I didn’t know what a counterpane might be, so I didn’t sit on anything, and slept in the bathtub.

Or tried to sleep.

The night was wild with a vicious storm, branches tap-tap-tapping on the window panes, some stupid raven trying to get in, too, but what really rendered the night sleepless was a horrible banshee wail  from somewhere in the upper, supposedly vacant floors!   Finally driven to distraction, I ignored the “Private.  & Kind of Creepy” sign, and forced open the door to the back stairs with a poker I’d snatched from the hearth, the splintering wood and rusty screech drowned out by the storm.   Man, beast, or spirit, I determined to climb the stairs and confront this evil, poker in my hand & black murder on my mind.  The wi-fi was out, so I had nothing else to do anyway.
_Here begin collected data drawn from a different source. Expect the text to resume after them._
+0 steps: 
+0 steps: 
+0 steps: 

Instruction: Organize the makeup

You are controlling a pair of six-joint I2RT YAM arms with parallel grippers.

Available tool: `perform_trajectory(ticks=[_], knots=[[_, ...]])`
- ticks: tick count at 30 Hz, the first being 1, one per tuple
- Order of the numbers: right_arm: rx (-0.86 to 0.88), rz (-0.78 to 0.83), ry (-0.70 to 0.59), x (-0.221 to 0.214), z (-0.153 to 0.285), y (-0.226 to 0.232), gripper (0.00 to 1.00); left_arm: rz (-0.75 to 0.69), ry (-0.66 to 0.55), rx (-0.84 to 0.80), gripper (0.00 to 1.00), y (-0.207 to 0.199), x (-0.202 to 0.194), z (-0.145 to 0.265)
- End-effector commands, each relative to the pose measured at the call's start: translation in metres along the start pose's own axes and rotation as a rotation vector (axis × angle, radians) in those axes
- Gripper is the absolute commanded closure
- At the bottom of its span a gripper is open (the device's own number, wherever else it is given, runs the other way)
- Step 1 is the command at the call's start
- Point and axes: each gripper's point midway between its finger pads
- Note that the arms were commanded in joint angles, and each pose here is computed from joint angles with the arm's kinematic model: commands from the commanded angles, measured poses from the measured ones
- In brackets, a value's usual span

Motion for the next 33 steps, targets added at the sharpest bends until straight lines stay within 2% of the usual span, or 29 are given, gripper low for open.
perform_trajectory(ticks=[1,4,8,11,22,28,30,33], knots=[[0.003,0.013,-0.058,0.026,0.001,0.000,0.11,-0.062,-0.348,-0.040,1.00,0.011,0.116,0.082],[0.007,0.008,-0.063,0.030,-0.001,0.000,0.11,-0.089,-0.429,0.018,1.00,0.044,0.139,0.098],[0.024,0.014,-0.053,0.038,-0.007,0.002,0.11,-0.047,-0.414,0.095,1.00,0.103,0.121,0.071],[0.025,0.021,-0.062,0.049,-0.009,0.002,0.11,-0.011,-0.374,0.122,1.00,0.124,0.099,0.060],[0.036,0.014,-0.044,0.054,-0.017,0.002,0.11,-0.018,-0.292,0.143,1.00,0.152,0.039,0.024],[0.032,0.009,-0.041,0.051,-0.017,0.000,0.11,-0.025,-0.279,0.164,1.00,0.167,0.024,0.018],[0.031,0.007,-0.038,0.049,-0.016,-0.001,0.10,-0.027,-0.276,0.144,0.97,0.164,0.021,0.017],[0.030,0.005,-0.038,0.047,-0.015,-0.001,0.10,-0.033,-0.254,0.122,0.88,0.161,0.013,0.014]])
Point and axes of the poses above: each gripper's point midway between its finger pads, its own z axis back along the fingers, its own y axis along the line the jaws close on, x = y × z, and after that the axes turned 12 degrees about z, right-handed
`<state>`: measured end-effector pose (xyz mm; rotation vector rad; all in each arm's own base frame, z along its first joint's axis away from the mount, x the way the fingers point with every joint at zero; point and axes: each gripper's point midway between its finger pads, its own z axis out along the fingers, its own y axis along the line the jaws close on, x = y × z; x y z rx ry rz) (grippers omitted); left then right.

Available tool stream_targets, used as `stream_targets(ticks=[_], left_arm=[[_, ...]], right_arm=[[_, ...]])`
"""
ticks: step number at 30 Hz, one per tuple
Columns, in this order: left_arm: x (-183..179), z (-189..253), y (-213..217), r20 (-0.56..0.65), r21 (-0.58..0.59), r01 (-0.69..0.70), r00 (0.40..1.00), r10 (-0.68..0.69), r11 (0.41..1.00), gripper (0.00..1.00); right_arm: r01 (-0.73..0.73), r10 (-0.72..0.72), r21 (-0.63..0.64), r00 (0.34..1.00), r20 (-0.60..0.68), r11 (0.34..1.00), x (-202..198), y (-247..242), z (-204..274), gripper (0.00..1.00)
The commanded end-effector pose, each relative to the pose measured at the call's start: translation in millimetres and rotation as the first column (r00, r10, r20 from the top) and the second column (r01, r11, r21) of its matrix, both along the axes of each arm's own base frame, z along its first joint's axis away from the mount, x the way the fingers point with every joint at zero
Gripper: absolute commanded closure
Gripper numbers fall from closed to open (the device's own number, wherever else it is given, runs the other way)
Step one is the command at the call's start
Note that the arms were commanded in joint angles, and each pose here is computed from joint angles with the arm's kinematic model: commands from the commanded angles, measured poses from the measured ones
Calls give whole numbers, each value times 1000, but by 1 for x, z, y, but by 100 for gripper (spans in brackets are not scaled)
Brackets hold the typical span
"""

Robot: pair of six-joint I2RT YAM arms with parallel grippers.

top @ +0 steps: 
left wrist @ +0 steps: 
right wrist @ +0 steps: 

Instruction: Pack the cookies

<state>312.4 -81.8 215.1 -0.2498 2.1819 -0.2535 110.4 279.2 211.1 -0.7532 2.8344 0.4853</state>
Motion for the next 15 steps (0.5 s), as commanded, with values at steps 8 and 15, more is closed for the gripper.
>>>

I also had a candle, the Gideon’s Bible from the nightstand, and the bell from my bicycle.  No holy water, but I brought the little complimentary spray bottle of Lavender & Paprika linen freshener, which really stings if you get it in your eyes.

(That’s a lot of stuff to carry, but luckily, I always travel with vintage 1920’s bathrobes from Abercrombie & Fitch, in MacKay tartan, the long-discontinued model called “The Huntsman’s Friend,” with tons of pockets, a hip flask, and ammo loops.  You can unravel the belt for fishing line, in an emergency.  I really recommend it.)

The horrible keening continued, and I froze for a moment, but with nerves of iron, I steeled myself to, no I mean, with nerves of steel and a backbone of iron, I was galvanized into action.  That’s not quite right, either, is it.  OK, like an iron, I pressed on.  Whatever, I went up the stairs, metallically in some way, and burst open the attic door.


To be confronted

with a scene

of heart-stopping horror,

beyond the capacity of words to express!




Well, actually, we do have words to express it – – it was the B&B’s butler, playing the bagpipes.

The  ghastly shrieks died away, as the fiend drew breath, fixed me with a glittering eye, and intoned sepulchrally, “It’s not keening, laddie, ’tisThe Rose of Kelvingrove’.”

I snatched my trusty Webley .455 from my bathrobe pocket, the one with a built-in holster, and emptied it in his direction.

“Ha!” I cried – – the stupid sign in my room said “Please don’t disturb the tranquility of our guests by turning on the shower bath, radio, or TV after 7:15 PM,” but it didn’t say anything about shooting guns!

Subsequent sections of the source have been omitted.